NO: biosynthesis by the endothelial cell and effects on smooth fibers
Cyclic GMP formed is converted by phosphodiesterases into inactive 5 ' GMP. Inhibition of these phosphodiesterases causes an increase of active cyclic GMP concentration
- NO can inhibit nonheminic enzymes having an iron atom bound to sulfur atoms:
- ribonucleotide reductase, necessary to DNA synthesis, because it transforms a ribonucleotide into a deoxyribonucleotide
- NADPH/ubiquinone-oxidoreductase, called mitochondrial complex I, and succinate-ubiquinone-oxidoreductase, called mitochondrial complex II.
- NO is involved in intracellular metabolism of iron by complex mechanisms. The biosynthesis of transferrin, ferritin and ALA-synthase receptors is controlled by the intracytoplasmic protein IRP-1 (iron regulatory protein) which, by interaction with mRNA sequences called IRE (iron response elements), controls proteins translation. NO excess has the same effect as an intracytoplasmic iron deficiency and stimulates the biosynthesis of transferrin receptors and inhibits that of ferritin and of ALA-synthase, which induces an anemia. NO produced in excess during a chronic inflammatory state could induce anemia.
- NO interacts with a certain number of molecules other than enzymes:
- with superoxide, O2 radical ion, to give peroxynitrite anion, ONOO-, which, after protonation, decomposes into radical ·OH and nitrogen dioxide NO· 2
- with hemoglobin: the affinity of NO for hemoglobin is 100 000 times more important than that of oxygen. NO transforms oxyhemoglobin into methemoglobine and is simultaneously inactivated according to the following reaction:
Hb (Fe2+) O2 + NO ¾ ¾® Hb (Fe3+) + NO3
- with thiol groups, RSH, which are transformed into R-S-NO or nitrosothiol.
- NO modulates activity of many signalling pathways leading to genomic effects.
- By the preceding mechanisms, and probably others not yet identified, NO participates in many effects:, sleep regulation, cellular differentiation, maturation, apoptosis, angiogenesis, inflammation and cytotoxic effect of lymphocytes and macrophages.

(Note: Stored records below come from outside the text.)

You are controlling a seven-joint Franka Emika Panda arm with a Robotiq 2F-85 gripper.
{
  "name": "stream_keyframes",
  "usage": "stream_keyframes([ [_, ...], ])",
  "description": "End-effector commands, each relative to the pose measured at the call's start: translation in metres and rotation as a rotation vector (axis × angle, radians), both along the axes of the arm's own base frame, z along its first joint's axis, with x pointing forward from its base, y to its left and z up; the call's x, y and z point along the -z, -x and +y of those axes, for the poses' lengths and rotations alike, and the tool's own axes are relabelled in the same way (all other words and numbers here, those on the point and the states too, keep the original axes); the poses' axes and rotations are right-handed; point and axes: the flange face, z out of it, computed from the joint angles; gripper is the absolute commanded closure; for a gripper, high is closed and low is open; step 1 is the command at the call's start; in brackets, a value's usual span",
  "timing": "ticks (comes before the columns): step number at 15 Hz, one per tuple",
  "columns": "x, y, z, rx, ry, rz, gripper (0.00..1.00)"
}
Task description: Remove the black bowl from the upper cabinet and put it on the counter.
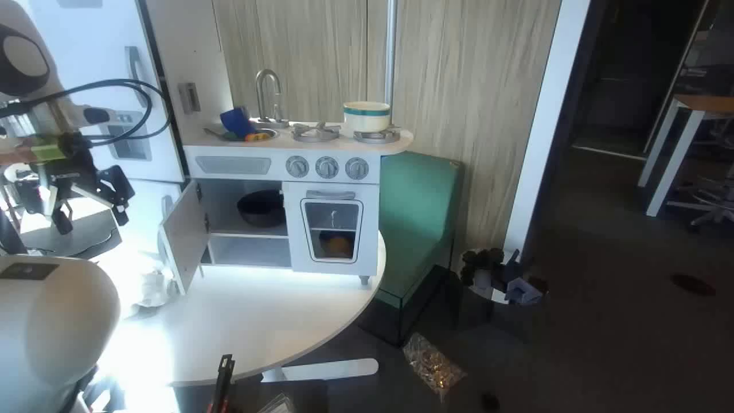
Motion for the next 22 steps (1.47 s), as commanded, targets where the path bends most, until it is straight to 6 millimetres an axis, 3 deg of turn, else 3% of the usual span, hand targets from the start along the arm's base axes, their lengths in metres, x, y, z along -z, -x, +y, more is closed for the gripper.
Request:
stream_keyframes([
  [1,-0.001,0.0,0.0,0.0,0.0,-0.001,0.0],
  [18,-0.002,0.0,0.0,-0.001,-0.001,-0.003,0.0],
  [22,-0.053,0.003,0.005,-0.08,0.07,-0.113,0.0],
])
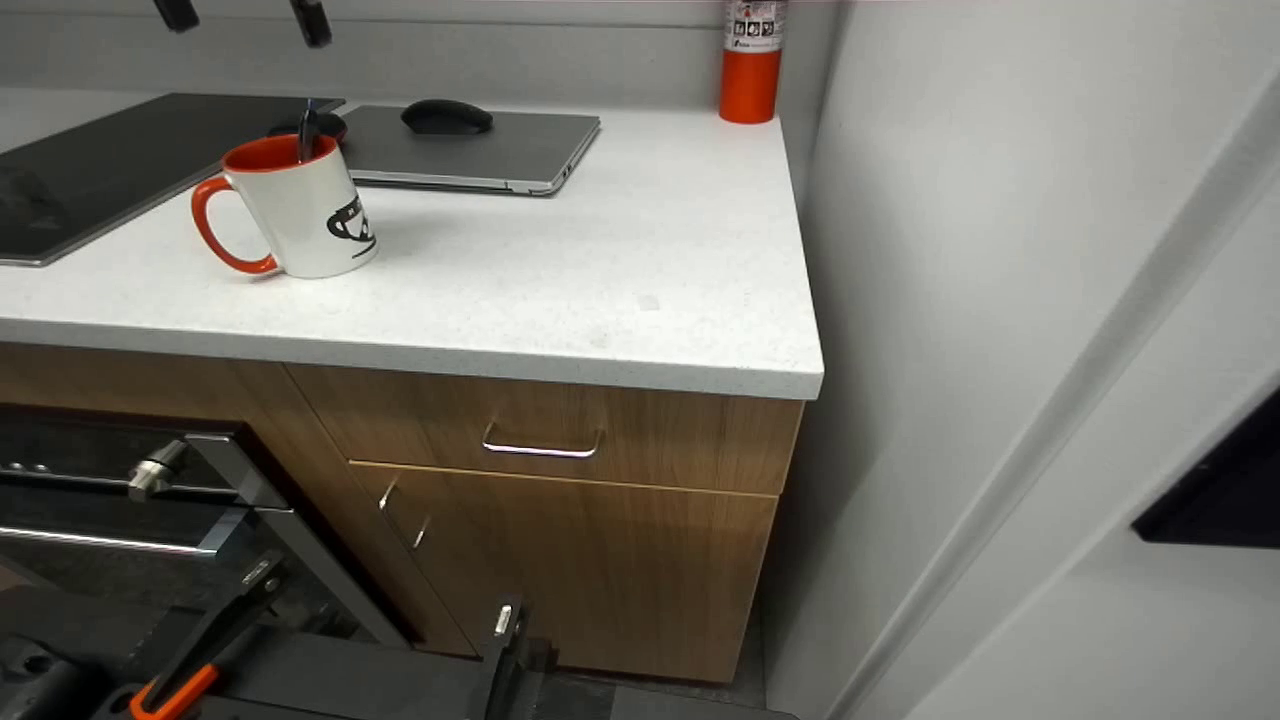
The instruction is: Pick the marker in the cup and put it on the counter
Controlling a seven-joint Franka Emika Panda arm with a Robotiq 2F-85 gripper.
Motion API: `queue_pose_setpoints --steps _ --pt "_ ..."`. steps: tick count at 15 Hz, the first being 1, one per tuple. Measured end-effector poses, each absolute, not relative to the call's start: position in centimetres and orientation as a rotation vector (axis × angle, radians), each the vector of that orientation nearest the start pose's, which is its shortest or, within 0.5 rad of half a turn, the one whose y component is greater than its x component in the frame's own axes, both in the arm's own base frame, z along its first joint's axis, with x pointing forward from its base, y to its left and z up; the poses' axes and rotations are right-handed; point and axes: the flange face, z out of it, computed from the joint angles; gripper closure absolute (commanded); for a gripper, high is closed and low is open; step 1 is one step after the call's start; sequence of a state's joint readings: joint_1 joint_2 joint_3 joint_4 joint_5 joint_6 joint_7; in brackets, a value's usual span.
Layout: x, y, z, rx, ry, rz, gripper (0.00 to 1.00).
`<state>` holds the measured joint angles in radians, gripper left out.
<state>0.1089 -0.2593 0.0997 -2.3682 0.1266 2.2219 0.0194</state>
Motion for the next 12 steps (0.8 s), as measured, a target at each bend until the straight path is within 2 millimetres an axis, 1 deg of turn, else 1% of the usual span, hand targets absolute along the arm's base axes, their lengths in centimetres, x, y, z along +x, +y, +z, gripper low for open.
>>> queue_pose_setpoints --steps 4,8,12 --pt "47.4 11.2 41.9 -3.035 -0.211 -0.131 0.00" --pt "48.3 12.0 40.8 -3.007 -0.260 -0.106 0.00" --pt "49.1 12.3 39.7 -2.996 -0.290 -0.078 0.00"
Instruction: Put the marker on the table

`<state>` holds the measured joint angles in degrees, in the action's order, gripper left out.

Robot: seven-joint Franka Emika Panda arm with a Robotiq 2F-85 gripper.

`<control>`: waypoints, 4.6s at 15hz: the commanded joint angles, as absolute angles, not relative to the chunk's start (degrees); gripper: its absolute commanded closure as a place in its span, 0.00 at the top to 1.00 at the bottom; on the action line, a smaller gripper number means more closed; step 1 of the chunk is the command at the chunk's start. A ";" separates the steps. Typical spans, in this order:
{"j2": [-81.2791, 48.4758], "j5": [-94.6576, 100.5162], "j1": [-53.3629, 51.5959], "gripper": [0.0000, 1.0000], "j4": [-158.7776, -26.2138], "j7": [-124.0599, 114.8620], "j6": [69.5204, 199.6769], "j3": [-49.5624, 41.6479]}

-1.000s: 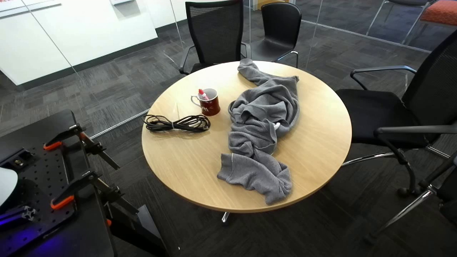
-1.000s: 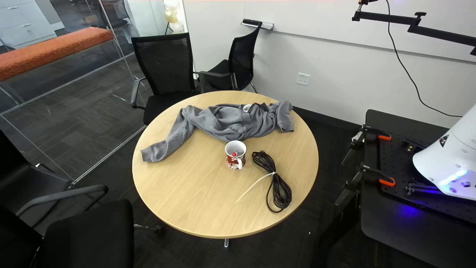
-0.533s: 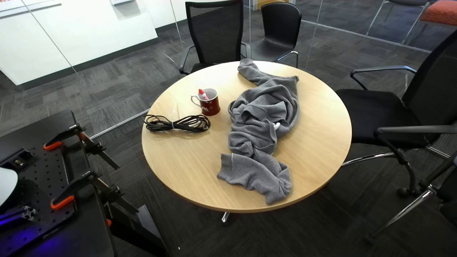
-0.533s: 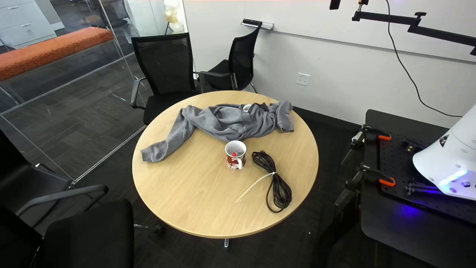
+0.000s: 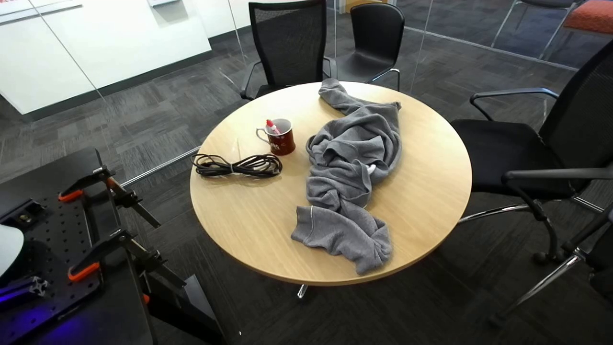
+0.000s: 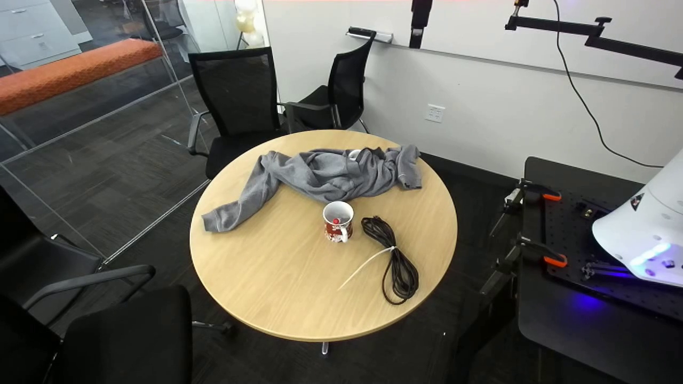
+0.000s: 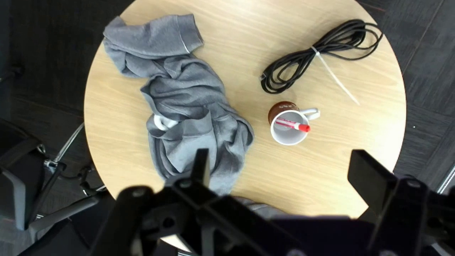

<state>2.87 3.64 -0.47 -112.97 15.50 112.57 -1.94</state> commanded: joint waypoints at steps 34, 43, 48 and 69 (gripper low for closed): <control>-23.33 -4.40 2.93 1.00 -109.06 74.09 135.12 8.44; -28.46 3.74 1.90 1.00 -107.94 77.60 142.52 8.48; -33.40 2.92 3.72 1.00 -107.10 86.04 147.38 11.21; -51.37 4.07 3.80 1.00 -94.38 93.48 145.42 12.37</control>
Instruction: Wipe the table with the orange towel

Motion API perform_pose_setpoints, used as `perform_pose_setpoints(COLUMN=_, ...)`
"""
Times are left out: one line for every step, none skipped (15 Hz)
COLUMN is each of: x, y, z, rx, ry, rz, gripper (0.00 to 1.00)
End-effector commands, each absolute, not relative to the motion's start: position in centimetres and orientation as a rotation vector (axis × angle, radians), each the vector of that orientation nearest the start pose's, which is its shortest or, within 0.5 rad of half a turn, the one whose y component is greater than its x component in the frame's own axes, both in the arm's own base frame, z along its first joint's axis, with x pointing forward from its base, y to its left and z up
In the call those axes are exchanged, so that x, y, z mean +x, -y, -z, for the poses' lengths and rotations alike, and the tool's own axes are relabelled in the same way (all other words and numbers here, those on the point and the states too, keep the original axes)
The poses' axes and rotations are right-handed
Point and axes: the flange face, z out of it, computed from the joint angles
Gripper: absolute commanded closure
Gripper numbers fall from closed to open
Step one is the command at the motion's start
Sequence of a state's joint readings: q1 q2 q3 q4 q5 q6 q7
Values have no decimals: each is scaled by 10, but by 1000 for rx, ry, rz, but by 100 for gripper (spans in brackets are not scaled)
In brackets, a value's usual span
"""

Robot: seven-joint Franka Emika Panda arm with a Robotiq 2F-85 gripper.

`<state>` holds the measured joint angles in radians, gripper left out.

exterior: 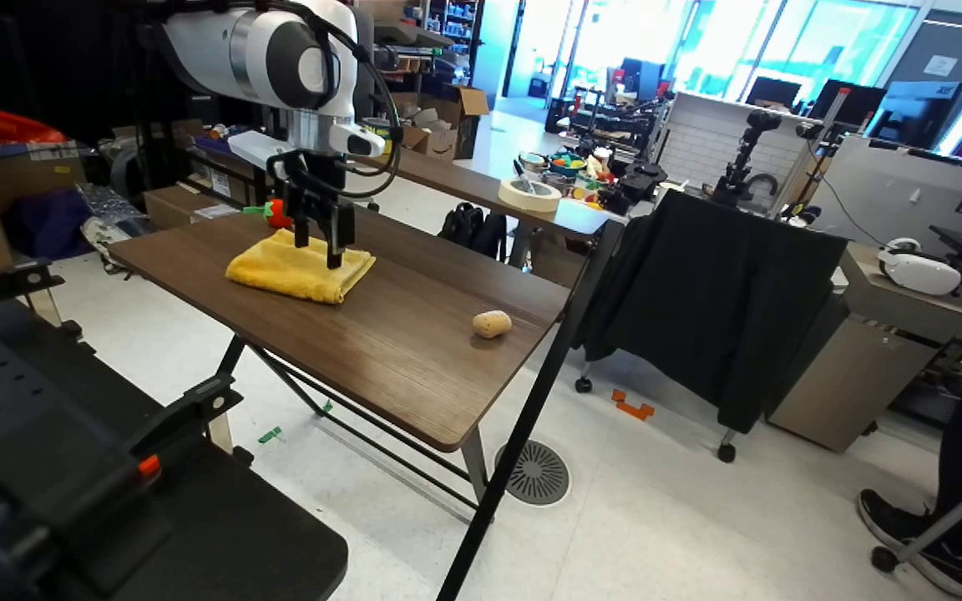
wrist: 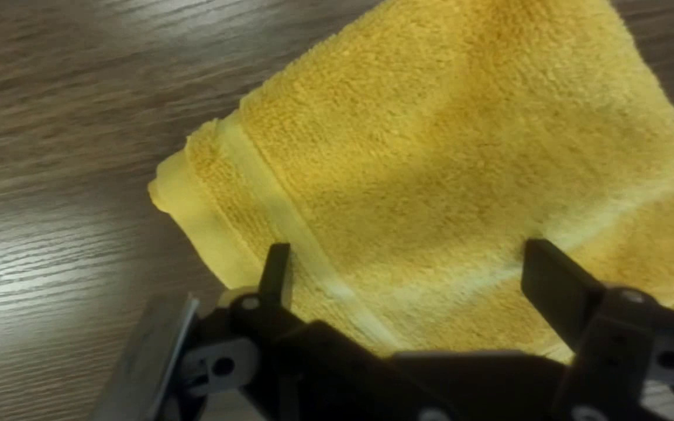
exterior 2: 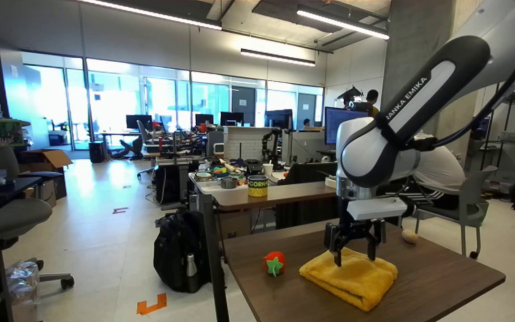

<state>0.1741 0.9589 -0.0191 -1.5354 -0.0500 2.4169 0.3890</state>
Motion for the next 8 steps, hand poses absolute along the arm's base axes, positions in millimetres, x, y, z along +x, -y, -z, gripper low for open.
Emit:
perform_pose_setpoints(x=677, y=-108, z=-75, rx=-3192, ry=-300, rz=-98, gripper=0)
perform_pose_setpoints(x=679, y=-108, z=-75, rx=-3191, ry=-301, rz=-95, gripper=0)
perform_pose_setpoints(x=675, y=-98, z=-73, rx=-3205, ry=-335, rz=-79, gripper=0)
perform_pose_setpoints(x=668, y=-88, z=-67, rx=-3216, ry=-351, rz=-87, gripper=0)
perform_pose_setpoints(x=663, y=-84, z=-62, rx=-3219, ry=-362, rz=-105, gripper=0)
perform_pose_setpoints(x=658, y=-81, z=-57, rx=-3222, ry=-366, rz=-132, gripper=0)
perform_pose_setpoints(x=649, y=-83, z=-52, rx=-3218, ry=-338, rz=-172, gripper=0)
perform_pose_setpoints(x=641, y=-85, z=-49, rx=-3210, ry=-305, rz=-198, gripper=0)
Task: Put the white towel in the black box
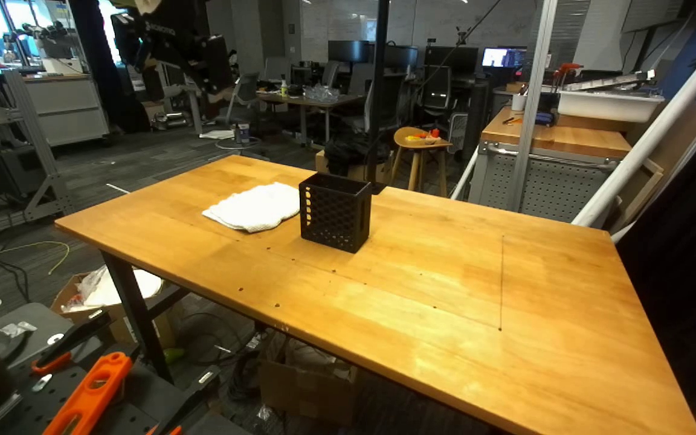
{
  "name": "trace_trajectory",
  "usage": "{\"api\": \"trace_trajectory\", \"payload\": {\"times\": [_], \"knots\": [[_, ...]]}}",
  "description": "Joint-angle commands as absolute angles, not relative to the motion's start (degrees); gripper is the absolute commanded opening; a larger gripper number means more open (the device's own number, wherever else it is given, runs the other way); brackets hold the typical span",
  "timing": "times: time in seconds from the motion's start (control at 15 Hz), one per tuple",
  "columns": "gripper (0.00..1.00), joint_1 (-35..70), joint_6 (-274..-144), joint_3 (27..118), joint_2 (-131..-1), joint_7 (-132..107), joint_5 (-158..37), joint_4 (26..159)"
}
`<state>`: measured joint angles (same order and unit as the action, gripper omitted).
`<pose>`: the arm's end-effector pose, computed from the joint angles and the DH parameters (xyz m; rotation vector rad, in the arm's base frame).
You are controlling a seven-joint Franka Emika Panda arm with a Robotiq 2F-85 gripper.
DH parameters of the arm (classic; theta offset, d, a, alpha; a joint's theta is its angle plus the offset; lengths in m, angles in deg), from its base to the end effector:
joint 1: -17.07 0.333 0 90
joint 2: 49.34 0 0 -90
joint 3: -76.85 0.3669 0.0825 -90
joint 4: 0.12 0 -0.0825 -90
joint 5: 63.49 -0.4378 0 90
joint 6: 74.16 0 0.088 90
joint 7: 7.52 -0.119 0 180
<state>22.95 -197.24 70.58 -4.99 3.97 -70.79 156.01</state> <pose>0.3498 0.0048 0.4672 -2.9449 -0.2331 -0.3086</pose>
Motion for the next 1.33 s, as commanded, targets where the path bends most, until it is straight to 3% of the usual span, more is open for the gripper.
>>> {"api": "trace_trajectory", "payload": {"times": [0.0,1.27], "knots": [[1.0,23.8,-202.1,73.4,-13.4,2.8,-71.1,150.9],[1.0,23.5,-208.0,84.3,-43.1,-12.2,-66.5,126.5]]}}
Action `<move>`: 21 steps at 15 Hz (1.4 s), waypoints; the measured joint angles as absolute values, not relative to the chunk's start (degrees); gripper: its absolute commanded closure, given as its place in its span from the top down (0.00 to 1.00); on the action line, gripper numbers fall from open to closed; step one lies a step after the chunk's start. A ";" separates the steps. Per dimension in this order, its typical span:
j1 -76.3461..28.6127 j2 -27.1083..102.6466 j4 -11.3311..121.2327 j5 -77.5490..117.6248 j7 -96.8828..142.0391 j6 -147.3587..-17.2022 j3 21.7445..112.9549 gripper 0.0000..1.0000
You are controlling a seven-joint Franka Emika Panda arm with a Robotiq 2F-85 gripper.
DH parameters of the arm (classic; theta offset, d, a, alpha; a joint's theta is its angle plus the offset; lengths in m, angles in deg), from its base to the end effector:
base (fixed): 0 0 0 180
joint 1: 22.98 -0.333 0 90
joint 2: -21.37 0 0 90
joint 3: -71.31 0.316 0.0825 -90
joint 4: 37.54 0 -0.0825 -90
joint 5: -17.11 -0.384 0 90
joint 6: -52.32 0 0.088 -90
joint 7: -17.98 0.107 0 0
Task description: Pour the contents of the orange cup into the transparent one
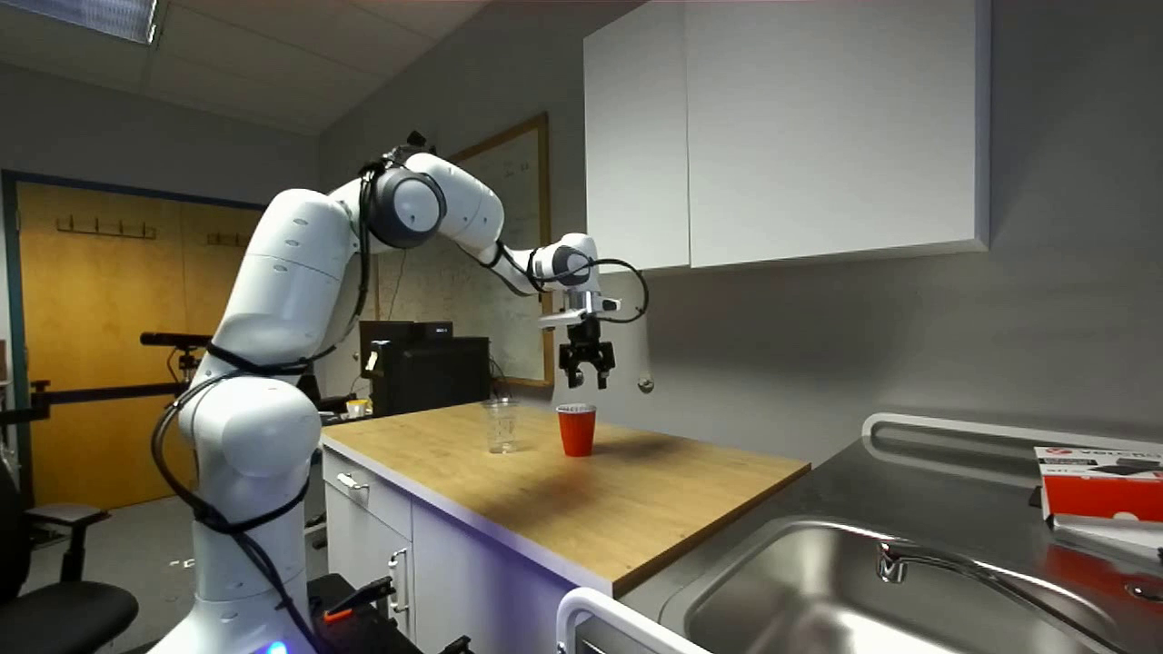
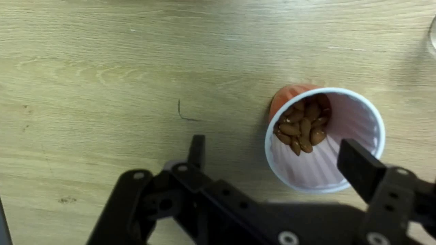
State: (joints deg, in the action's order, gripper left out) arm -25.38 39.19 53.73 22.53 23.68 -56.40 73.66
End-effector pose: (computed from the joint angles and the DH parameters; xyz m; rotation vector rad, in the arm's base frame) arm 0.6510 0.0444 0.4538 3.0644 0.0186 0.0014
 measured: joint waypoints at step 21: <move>-23.70 49.86 48.39 18.73 22.78 -51.91 72.49 0.06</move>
State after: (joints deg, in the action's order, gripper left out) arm -23.70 49.86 48.39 18.73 22.78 -51.91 72.49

Whereas NO was regarded initially as having only beneficial effects, more recent studies showed that an excessive endogenous production of NO can have harmful effects: for example, in high concentration, it elicits cerebral lesions, perhaps by inducing glutamate release responsible for opening of cation channels. It could be involved in pathophysiology of Parkinson's disease and septic shock. NO excess could be involved in damaging pancreas beta cells leading to diabetes development. It could also stimulate angiogenesis and development of tumors. The anion peroxynitrite, ONOO-, can damage cellular membranes, DNA and RNA. The presence of nitrotyrosine residues in proteins can be a marker of production, perhaps excessive, of NO. Consequently, drugs inhibiting its synthesis or neutralizing its effects, like cobalt or iron chelates, could have, in particular circumstances, therapeutic applications.
Notice
Carbon monoxide, CO, whose chemical reactivity is quite similar to that of NO, in particular in its affinity for iron, is produced in the body from heme, in the presence of heme oxygenase. Endogenous CO could have a biological role which remains to be specified.
Hydrogen sulfide, SH2, is a gas formed from cysteine in cells such as neurons in the presence of 2 enzymes, cystathionine-gamma-lyase and cystathionine-beta-synthase. Like NO, SH2 has a vasodilator effect but its pathophysiological role is not well known.
Use
Nitric oxide, diluted in nitrogen, is presented in cylinders of 5 and 20 liters filled under a pressure of 200 bars. It is used by inhalation in very low concentration, diluted in air/oxygen mixtures. It is used in treatment of pulmonary arterial hypertension, in particular neonatal pulmonary hypertension and in that of refractory hypoxemia during acute respiratory distress syndrome.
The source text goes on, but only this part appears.